9. The method for monitoring regional passenger flow density based on video image recognition as described in claim 8, characterized in that, The adaptive update of the driving monitoring and early warning threshold further includes: The initial value for the monitoring and early warning threshold is set to an empirical constant; Extract the feature vector of the field strength fluctuation pattern within the most recent complete cycle from the evolution sequence of the field strength fluctuation pattern; Calculate the slope of the trend of the basic field strength in the feature vector of the field strength fluctuation mode; Calculate the moving average of the predicted fluctuation range values ​​in the feature vector of the field strength fluctuation mode; The slope of the changing trend and the moving average are input into a pre-trained neural network model; The neural network model outputs a threshold adjustment coefficient between zero and one. Multiply the threshold adjustment coefficient by the current monitoring and early warning threshold to obtain the updated candidate value of the monitoring and early warning threshold; The updated monitoring and early warning threshold candidate values ​​are subject to a change range constraint to ensure that the adjustment does not exceed a preset percentage, and finally a new monitoring and early warning threshold is generated.

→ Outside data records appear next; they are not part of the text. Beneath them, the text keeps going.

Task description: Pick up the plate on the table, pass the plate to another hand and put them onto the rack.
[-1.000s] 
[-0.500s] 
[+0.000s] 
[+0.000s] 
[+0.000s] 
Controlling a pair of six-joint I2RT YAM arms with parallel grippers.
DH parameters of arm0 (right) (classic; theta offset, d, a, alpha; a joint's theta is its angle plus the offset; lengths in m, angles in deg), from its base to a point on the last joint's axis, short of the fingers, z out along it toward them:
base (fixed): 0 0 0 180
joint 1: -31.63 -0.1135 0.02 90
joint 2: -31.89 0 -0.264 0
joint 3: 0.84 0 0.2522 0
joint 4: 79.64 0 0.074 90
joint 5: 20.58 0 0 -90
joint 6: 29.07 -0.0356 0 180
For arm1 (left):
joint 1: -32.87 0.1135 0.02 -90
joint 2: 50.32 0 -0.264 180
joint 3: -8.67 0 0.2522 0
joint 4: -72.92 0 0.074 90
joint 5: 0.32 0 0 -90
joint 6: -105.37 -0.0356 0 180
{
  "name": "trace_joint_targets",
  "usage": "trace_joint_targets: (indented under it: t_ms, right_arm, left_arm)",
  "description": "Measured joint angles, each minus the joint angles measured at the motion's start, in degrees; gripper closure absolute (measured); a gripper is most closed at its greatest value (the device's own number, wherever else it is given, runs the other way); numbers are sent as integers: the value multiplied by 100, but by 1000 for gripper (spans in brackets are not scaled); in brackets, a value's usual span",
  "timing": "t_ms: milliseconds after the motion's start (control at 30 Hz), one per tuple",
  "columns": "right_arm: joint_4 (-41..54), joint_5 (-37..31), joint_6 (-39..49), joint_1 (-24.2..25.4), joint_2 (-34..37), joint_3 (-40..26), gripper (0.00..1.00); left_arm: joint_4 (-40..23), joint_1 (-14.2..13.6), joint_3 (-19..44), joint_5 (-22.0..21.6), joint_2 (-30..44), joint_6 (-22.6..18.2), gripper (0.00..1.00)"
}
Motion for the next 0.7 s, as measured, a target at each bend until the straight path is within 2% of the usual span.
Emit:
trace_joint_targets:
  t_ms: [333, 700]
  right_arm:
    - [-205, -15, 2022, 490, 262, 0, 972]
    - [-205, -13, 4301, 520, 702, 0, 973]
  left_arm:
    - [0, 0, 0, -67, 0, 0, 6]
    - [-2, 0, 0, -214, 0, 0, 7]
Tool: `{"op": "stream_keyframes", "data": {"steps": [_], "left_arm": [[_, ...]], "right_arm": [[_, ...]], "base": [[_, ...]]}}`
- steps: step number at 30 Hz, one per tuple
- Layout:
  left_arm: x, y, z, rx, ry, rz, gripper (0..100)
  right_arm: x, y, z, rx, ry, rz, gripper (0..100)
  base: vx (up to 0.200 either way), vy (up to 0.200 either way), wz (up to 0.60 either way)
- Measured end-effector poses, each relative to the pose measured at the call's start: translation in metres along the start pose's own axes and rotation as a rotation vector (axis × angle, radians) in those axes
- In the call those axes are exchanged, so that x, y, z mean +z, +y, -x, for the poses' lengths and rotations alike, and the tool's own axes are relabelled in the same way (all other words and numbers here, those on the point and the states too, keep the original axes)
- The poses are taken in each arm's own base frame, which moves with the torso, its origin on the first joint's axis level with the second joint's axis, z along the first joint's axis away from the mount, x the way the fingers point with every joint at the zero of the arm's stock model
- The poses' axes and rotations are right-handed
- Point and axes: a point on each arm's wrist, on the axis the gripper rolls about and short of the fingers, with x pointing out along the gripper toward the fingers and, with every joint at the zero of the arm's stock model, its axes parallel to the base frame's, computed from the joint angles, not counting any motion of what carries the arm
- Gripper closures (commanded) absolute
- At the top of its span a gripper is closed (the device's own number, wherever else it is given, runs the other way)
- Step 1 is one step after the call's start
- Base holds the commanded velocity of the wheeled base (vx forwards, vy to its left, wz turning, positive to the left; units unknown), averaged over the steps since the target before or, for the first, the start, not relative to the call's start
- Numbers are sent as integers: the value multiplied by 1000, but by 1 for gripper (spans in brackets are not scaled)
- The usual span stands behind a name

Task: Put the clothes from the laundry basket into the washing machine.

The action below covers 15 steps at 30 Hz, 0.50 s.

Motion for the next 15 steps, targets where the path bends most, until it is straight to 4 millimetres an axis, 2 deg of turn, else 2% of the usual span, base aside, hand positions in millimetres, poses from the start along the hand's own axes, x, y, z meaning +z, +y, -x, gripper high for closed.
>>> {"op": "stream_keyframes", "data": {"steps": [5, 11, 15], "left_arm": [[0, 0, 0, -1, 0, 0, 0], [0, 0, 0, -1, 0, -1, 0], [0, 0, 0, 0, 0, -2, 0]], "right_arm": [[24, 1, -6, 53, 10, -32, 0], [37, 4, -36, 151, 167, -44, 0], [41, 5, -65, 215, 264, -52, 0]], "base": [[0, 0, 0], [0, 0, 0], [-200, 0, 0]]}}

10. The method for monitoring regional passenger flow density based on video image recognition as described in claim 9, characterized in that, After generating the new monitoring and early warning threshold, the method further includes: Calculate the instantaneous global field strength of the current dynamic density field in real time; The instantaneous value of the global field strength is compared with the new monitoring and early warning threshold; If the instantaneous value of the global field strength continues to exceed the new monitoring and early warning threshold for a preset duration, a tiered early warning protocol is triggered. Based on the magnitude by which the instantaneous global field strength exceeds the threshold, a corresponding warning level is selected from the hierarchical warning protocol; Execute the preset response command that is bound to the selected warning level.